Exercise →
Word for word, output the data, with none of its pictures.

Dataset content →
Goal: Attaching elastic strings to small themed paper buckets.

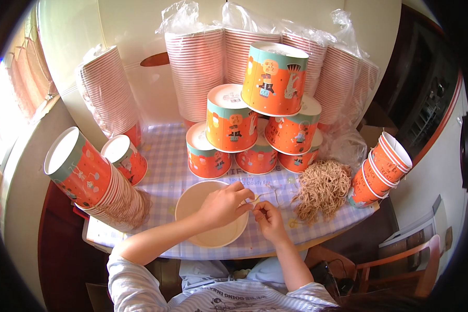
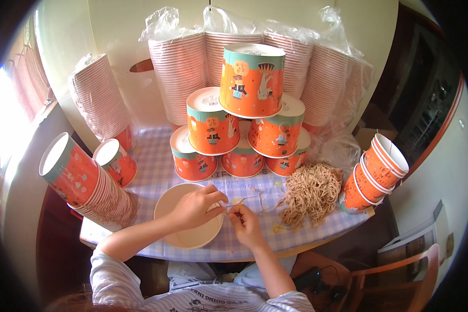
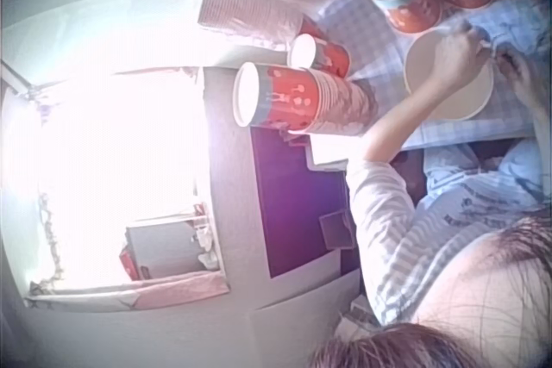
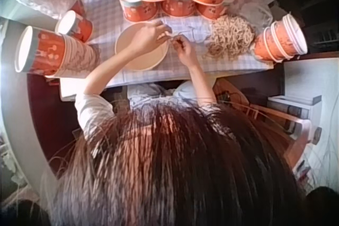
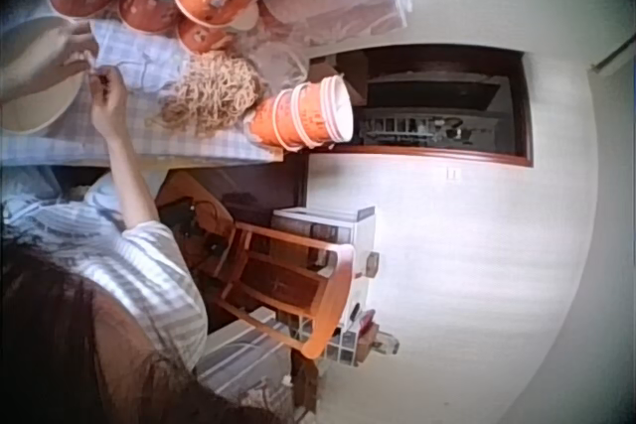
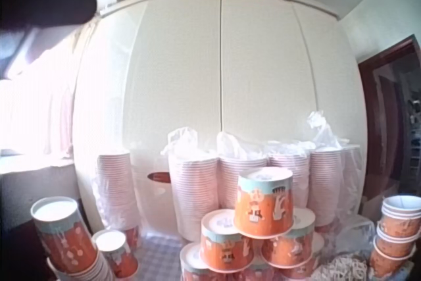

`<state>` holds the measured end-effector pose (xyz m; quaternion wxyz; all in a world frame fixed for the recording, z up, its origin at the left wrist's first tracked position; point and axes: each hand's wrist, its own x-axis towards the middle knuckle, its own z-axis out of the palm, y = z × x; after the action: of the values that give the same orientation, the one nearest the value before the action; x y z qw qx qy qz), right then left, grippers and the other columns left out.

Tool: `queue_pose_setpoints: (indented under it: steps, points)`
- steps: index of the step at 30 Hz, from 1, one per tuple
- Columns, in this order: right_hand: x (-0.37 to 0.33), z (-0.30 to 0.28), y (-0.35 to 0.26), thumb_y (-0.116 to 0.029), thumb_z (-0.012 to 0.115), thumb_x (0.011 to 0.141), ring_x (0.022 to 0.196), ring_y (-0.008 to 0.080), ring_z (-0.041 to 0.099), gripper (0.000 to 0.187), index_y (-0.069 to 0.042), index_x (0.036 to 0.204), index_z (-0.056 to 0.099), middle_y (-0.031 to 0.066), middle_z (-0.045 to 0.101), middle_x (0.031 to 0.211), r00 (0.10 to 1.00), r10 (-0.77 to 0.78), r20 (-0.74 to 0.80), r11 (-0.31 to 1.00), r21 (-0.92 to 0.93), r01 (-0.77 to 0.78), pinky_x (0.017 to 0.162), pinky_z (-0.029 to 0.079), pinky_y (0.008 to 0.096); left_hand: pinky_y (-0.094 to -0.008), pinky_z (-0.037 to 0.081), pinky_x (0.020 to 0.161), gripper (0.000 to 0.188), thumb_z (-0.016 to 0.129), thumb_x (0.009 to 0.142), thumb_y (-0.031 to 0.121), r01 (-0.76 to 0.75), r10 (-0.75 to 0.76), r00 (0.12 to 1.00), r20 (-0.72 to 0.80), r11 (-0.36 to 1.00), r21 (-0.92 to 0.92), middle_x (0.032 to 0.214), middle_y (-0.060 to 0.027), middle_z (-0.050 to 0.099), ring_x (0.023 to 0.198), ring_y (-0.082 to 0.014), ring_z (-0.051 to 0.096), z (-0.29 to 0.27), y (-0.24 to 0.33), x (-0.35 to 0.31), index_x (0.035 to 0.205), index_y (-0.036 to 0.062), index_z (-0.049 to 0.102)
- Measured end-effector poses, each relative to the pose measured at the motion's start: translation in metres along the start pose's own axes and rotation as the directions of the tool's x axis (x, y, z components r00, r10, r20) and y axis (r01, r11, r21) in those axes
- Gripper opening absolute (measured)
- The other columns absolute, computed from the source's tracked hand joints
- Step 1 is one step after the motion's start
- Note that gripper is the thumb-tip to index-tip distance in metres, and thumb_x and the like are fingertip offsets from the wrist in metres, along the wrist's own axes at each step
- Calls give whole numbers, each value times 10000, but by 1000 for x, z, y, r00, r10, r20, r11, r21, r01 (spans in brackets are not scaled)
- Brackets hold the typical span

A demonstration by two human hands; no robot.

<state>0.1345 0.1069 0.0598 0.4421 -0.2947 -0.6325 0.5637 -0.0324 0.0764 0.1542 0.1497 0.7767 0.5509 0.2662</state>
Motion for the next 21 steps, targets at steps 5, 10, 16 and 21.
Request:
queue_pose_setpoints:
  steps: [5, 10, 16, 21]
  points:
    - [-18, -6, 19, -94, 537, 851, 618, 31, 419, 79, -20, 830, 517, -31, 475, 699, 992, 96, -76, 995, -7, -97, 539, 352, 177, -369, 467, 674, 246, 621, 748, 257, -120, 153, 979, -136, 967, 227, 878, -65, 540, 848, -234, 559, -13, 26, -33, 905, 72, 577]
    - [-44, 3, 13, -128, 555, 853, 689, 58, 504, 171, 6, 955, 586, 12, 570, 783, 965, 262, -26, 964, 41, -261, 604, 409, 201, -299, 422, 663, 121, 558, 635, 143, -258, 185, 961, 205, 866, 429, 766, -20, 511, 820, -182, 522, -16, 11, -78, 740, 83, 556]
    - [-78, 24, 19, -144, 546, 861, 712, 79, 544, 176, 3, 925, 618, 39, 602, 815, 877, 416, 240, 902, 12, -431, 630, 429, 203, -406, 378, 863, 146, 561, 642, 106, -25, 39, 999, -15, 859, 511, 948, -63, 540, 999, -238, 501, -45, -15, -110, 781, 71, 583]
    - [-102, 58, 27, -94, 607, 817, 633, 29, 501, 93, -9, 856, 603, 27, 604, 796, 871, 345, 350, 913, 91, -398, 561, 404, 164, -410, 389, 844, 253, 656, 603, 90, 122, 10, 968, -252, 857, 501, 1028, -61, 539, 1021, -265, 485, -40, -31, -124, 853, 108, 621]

Exercise response →
Goal: Attaching elastic strings to small themed paper buckets.


`<state>` holds the measured end-effector pose (xyz m; quaternion wxyz; all in a world frame fixed for the recording, z up, its origin at the left wrist's first tracked position; point and axes: each hand's wrist, its own x-axis towards the middle knuckle, its own z-axis out of the palm, y = z × x; after the action: of the values that give the same orientation, the one nearest the value before the action; x y z qw qx qy qz), right then left, grippers and the other columns left out.

Tool: `queue_pose_setpoints: (indented under it: steps, points)`
- steps: index of the step at 30 Hz, from 1, one per tuple
- Columns, in this order: right_hand: x (-0.37 to 0.33), z (-0.30 to 0.28), y (-0.35 to 0.26), thumb_y (-0.116 to 0.029), thumb_z (-0.012 to 0.115), thumb_x (0.011 to 0.141), ring_x (0.022 to 0.196), ring_y (-0.008 to 0.080), ring_z (-0.041 to 0.099), gripper (0.000 to 0.187), index_y (-0.069 to 0.042), index_x (0.036 to 0.204), index_z (-0.056 to 0.099), middle_y (-0.031 to 0.066), middle_z (-0.045 to 0.101), middle_x (0.031 to 0.211), r00 (0.10 to 1.00), r10 (-0.77 to 0.78), r20 (-0.74 to 0.80), r11 (-0.31 to 1.00), r21 (-0.92 to 0.93), r01 (-0.77 to 0.78), pinky_x (0.017 to 0.162), pinky_z (-0.029 to 0.079), pinky_y (0.008 to 0.096); left_hand: pinky_y (-0.094 to -0.008), pinky_z (-0.037 to 0.081), pinky_x (0.020 to 0.161), gripper (0.000 to 0.188), thumb_z (-0.016 to 0.129), thumb_x (0.009 to 0.142), thumb_y (-0.031 to 0.121), r01 (-0.76 to 0.75), r10 (-0.75 to 0.76), r00 (0.12 to 1.00), r20 (-0.72 to 0.80), r11 (-0.36 to 1.00), r21 (-0.92 to 0.92), middle_x (0.032 to 0.214), middle_y (-0.060 to 0.027), middle_z (-0.050 to 0.099), ring_x (0.023 to 0.198), ring_y (-0.082 to 0.014), ring_z (-0.051 to 0.096), z (-0.29 to 0.27), y (-0.24 to 0.33), x (-0.35 to 0.31), index_x (0.035 to 0.205), index_y (-0.036 to 0.062), index_z (-0.049 to 0.102)
- Measured end-effector poses, each relative to the pose measured at the motion's start: translation in metres along the start pose's own axes and rotation as the directions of the tool's x axis (x, y, z components r00, r10, r20) and y axis (r01, r11, r21) in those axes
- Gripper opening absolute (measured)
- The other columns absolute, computed from the source's tracked hand joints
- Step 1 is one step after the motion's start
- Note that gripper is the thumb-tip to index-tip distance in metres, and thumb_x and the like are fingertip offsets from the wrist in metres, along the wrist's own axes at each step
- Calls give whole numbers, each value times 10000, but by 1000 for x, z, y, r00, r10, r20, r11, r21, r01 (spans in brackets are not scaled)
- Brackets hold the typical span

A demonstration by two human hands; no robot.

<state>0.1345 0.1069 0.0598 0.4421 -0.2947 -0.6325 0.5637 -0.0324 0.0764 0.1542 0.1497 0.7767 0.5509 0.2662</state>
Motion for the next 21 steps, targets at steps 5, 10, 16 and 21.
Request:
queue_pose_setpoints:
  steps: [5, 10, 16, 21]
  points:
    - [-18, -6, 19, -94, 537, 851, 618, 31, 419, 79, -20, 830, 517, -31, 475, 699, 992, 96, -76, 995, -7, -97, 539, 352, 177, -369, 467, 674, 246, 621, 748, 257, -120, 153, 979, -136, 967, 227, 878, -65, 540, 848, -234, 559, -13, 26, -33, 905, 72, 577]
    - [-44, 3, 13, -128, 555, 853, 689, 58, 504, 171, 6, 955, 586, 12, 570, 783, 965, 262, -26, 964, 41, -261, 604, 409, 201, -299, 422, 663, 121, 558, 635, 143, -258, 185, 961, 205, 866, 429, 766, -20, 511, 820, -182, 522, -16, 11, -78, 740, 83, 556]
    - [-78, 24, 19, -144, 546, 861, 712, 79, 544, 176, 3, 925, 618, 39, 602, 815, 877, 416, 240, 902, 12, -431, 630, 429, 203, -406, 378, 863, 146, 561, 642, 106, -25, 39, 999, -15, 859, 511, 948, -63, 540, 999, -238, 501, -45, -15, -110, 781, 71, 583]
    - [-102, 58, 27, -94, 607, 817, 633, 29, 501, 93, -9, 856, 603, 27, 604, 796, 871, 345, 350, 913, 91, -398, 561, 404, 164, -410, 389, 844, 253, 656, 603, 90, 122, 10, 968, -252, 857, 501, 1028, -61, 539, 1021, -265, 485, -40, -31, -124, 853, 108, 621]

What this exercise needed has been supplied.